Ik probeerde voorzichtig het gesprek op gang te brengen door te melden dat ik ook nog nooit van een Tote Tante had gehoord. Wel van een dode tante, maar dat was al zo lang geleden. De man had klaarblijkelijk geen humor. Zijn hoofd draaide naar mij, keek mij indringend aan en hij kneep heel kort met zijn ogen. Ik kreeg een raar gevoel en het leek of de vreemde geur van de man sterker werd. Ook ik sloeg mijn ogen neer en ik dacht, ik moet hier weg. Het spugende geluid van de slagroomspuit bracht mij weer terug in de werkelijkheid en ik volgde de handelingen van Joop. Een prachtig witte rozet room sierde de beker. “Uw Tote Tante, alstublieft” zei Joop, terwijl hij met een theatraal gebaar de beker voor de man plaatste. “Dank.” De man nam de beker in beide knokige handen en dronk gulzig. Graatmager, maar wel een loden pijp als slokdarm dacht ik. Snel nam ik een paar slokken van mijn bier. Ik wilde hem zo snel als mogelijk opdrinken om weg te kunnen. Het nieuwe gezelschap beviel mij voor geen meter.

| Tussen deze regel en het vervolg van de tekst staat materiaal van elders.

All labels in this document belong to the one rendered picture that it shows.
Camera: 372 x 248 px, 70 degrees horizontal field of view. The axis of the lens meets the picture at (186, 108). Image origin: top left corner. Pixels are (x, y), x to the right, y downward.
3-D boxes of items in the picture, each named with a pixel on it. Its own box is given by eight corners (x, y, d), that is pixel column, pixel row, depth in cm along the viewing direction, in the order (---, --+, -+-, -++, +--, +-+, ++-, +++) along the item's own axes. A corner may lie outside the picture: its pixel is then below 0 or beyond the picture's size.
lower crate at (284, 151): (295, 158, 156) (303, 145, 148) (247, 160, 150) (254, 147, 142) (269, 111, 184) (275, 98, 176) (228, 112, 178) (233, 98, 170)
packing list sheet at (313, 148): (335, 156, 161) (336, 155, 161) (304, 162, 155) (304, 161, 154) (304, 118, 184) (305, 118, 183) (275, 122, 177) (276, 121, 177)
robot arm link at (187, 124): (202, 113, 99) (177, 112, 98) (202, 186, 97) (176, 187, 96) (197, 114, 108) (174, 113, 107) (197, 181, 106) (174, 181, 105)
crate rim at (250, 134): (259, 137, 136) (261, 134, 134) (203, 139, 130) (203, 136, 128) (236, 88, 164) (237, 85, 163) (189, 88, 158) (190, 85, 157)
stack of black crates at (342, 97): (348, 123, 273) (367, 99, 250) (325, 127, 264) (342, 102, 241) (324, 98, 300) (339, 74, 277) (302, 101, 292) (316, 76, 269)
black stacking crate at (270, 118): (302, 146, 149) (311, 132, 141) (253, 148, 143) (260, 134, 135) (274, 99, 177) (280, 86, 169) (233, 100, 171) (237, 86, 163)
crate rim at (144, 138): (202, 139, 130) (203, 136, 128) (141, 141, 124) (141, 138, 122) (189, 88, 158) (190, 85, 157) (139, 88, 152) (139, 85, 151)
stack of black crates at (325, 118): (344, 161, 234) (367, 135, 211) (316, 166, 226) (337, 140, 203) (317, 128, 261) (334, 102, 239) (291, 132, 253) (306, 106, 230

“Zo” zei de man, terwijl hij de beker met een klap op de bar zette, “Die dode tante van jou, die ken ik.” Nu houd ik er helemaal niet van, dat onbekenden mij meteen tutoyeren, maar deze opmerking kwam zo onverwacht dat ik het maar zo liet. “Oh” zei ik, “Waarvan dan?” De man ging er eens goed voor zitten, draaide zich in zijn geheel naar mij toe en zei: “Ach, het was een vluchtige ontmoeting, zij was toen al ernstig ziek en ik ben haar gaan ophalen.” In mijn hoofd probeerde ik wanhopig te zoeken naar antwoorden. Ja mijn tante was ernstig ziek geweest, maar ik kon mij deze man helemaal niet herinneren en mijn tante is – voor zover ik wist – niet tijdens haar ziekbed nog weggeweest. “Ophalen?” probeerde ik voorzichtig, “Maar waar zijn jullie dan naar toe gegaan?” “Nergens” zei de man. Nu werd het allemaal wel heel onduidelijk. “Maar ik ken u niet, wie bent u dan?” “Ach, mijn excuus, ik had mij nog niet voorgesteld, ik ben Hein” zei de man en hij stak zijn hand naar mij uit. Even twijfelde ik en ik beantwoordde zijn begroeting, “Paul.” De hand voelde koud aan, maar de handdruk was ferm en voelde ondanks het weinige vlees toch prettig aan. “Sorry” zei ik, “Maar uw naam zegt mij nog steeds niets en voor zover ik weet heeft tante het nog nooit gehad over ene Hein.” De man stond plots op en kwam op mij af. Ik voelde mij nog steeds zeer ongemakkelijk, maar wachtte rustig af. Ik kon hem nu nog beter observeren en zag dat ondanks het ongezonde uiterlijk hij toch kracht uitstraalde. Vlakbij gekomen boog de man zijn hoofd bij mijn linkeroor en fluisterde: “Paul, ik ben Hein, beter bekend als de dood en ik heb jouw tante opgehaald.” “En waarom ben jij niet bang voor mij?” Het werd mij ineens alles duidelijk en ik trok mijn hoofd ietsjes terug, zodat ik Hein recht aan kon kijken. “Ik ben niet bang, omdat ik weet, dat aan de andere kant er iets is, waardoor ik nooit alleen zal zijn.” “Ik hoop enkel, dat wanneer u mij komt halen, dat u dat in alle rust doet.” “Pijnloos en kalm.” Even leek het erop alsof Hein glimlachte. Hij zei verder niets, knoopte zijn jas dicht, draaide zich om en legde, terwijl hij naar de uitgang liep, een biljet van vijf euro op de bar. “Het is goed zo” zei hij tegen Joop en liep de deur uit.

Verbluft bleef ik achter. Jeetje, ik heb Magere Hein ontmoet en met hem gesproken. Ik betaalde mijn rekening en liep naar buiten. Bij mijn auto aangekomen zag ik dat er een briefje onder mijn voorruit geklemd zat. Shit, een bon dacht ik nog, maar dichterbij gekomen zag ik, tot mijn opluchting, dat dat niet het geval was. Het was echt een briefje met daarop in keurige blokletters geschreven: ‘Beste Paul, geloof mij, ook jouw tijd komt, maar dat zal nog lang duren en ik beloof je, dat ik voorzichtig zal zijn.’